I’m not overly sensitive about pictures of myself. After all, I’m pushing 50; I’ve given birth to and raised four kids and I’ve seen a lot of life. I’m well aware of the effects those things have on a body.
But I got a good laugh about that pic—mostly because I looked shockingly old in it.
Here’s the thing, though. I want my kids to know that I’m okay with looking less than perfect. Sure, I take physical health seriously. I enjoy a good workout multiple times a week. And I try to eat smart. But I hope I don’t obsess about how I look. Instead, I hope my kids see me focusing on how I feel because I understand what true beauty looks like.
Changing Our Mindset
The way we see and respond to the messages about body image and self-esteem on social media impacts our kids. If we are dissatisfied with how we look, our kids will feel the same. If our definition of beauty mirrors the version peddled on social media, our kids will embrace that message loud and clear.
It all begins with our mindset.
So how do you feel about beauty? It’s a question to consider seriously. How you feel about beauty colors the dialog your children will hear.
Listen to this insightful message from someone on social media who, ironically, looks Instagram “beautiful” on her posts. It sounds like she might be trying to figure it out too.
“I had a moment the other day that really changed my perspective on how I view my physical appearance,” she said. “I was thinking no one has ever impacted me by being beautiful or having a perfect body. It might get my initial attention or even [be] inspiring, but it’s never been the reason I remembered them. I’m impacted by people for their kindness, their loyalty, their patience, their generosity, their vulnerability, etc. I’ve never said, ‘she changed my life because she was pretty and skinny.’ We spend so much time worrying about the things that means the least to people.”
These are words our teenagers need to hear—frequently. We need to let them know that their greatest impact will be on the beauty that shines from within them.
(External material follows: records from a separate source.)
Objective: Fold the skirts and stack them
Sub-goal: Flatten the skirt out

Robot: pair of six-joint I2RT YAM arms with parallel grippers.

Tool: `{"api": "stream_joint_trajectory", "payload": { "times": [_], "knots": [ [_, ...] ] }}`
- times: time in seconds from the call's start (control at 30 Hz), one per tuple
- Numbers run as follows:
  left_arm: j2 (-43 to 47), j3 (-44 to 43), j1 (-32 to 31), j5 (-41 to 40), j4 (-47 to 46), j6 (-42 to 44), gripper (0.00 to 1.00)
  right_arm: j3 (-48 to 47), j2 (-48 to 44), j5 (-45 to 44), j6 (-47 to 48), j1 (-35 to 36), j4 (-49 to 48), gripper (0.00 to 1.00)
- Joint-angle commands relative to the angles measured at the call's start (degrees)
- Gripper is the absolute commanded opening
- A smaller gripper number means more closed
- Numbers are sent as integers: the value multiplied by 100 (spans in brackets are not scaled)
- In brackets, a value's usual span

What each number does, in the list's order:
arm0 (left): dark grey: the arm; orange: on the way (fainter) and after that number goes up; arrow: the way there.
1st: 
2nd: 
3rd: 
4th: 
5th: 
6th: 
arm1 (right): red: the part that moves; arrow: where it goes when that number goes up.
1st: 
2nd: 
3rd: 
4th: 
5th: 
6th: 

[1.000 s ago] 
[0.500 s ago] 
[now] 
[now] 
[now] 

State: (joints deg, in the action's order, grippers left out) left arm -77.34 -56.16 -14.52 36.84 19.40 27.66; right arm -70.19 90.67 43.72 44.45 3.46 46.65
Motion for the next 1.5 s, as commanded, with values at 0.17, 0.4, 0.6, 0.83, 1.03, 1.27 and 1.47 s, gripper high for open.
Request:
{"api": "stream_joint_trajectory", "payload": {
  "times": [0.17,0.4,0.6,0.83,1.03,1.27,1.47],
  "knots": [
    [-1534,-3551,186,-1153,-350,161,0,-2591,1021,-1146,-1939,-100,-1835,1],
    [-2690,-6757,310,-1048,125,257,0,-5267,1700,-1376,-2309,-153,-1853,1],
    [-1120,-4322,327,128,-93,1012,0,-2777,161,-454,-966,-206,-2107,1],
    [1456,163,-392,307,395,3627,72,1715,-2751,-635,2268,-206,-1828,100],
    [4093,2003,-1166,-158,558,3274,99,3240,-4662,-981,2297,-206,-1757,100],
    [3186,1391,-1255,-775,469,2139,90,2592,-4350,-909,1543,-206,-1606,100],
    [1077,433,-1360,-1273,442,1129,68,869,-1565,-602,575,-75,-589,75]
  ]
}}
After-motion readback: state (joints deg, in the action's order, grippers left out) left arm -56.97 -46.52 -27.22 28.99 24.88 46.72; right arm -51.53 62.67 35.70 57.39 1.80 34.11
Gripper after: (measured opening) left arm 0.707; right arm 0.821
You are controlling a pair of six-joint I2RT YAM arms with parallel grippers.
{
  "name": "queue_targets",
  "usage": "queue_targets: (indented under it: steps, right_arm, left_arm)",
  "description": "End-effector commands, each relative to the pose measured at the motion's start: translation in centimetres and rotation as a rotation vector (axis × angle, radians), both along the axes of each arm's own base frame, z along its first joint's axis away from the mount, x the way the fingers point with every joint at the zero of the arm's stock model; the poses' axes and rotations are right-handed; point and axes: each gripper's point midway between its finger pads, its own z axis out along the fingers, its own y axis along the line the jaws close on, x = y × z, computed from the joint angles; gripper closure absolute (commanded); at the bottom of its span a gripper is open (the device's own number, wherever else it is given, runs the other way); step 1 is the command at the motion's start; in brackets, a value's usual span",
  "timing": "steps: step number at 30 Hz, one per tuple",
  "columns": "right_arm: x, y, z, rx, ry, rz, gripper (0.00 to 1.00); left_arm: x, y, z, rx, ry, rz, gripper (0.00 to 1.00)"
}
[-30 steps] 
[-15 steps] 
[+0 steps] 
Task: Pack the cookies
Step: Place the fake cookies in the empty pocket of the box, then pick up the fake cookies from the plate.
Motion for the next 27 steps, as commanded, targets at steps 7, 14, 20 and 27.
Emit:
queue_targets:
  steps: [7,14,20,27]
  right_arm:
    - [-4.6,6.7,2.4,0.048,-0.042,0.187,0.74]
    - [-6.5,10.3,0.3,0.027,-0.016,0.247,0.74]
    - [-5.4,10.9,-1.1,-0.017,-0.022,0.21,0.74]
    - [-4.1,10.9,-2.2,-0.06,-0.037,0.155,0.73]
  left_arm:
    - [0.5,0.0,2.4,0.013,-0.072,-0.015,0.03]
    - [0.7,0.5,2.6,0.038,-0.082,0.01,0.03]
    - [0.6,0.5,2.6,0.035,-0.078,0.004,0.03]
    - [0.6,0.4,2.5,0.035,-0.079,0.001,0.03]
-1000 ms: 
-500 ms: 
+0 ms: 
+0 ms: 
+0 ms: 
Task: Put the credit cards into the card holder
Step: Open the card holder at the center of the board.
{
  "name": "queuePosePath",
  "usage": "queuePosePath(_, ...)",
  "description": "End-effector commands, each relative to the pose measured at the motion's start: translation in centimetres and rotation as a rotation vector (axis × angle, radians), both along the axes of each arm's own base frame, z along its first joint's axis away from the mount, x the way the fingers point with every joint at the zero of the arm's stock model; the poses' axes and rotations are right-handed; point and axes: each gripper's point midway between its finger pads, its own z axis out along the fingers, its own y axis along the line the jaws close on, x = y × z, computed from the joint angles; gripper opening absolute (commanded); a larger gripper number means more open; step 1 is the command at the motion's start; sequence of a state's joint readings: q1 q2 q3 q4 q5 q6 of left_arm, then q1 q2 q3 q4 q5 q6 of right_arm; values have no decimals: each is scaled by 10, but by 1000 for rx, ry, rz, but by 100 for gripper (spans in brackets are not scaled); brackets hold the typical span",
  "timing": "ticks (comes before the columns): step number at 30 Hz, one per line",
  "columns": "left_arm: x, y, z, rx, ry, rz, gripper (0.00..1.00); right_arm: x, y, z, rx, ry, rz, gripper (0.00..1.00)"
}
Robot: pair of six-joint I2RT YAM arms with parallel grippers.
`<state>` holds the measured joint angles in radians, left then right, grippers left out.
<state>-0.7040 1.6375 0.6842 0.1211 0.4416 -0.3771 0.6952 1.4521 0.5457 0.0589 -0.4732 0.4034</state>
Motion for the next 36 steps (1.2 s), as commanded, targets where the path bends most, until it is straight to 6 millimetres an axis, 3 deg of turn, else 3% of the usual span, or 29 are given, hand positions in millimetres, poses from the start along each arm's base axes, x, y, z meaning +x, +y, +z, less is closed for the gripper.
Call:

Body Image and Mental Health
May is Mental Health Awareness Month. As moms, we want our kids to be mentally healthy. We want them to feel good about themselves. We want them to do the things that make them happy. But we don’t want to enforce the agenda that feeling good and being happy only come to those who are “beautiful” according to social media. Rather, we should help them see their true beauty, beauty that shines through their smiles, their confidence, and their actions. And then how they see themselves will be a true reflection of how beautiful they really are.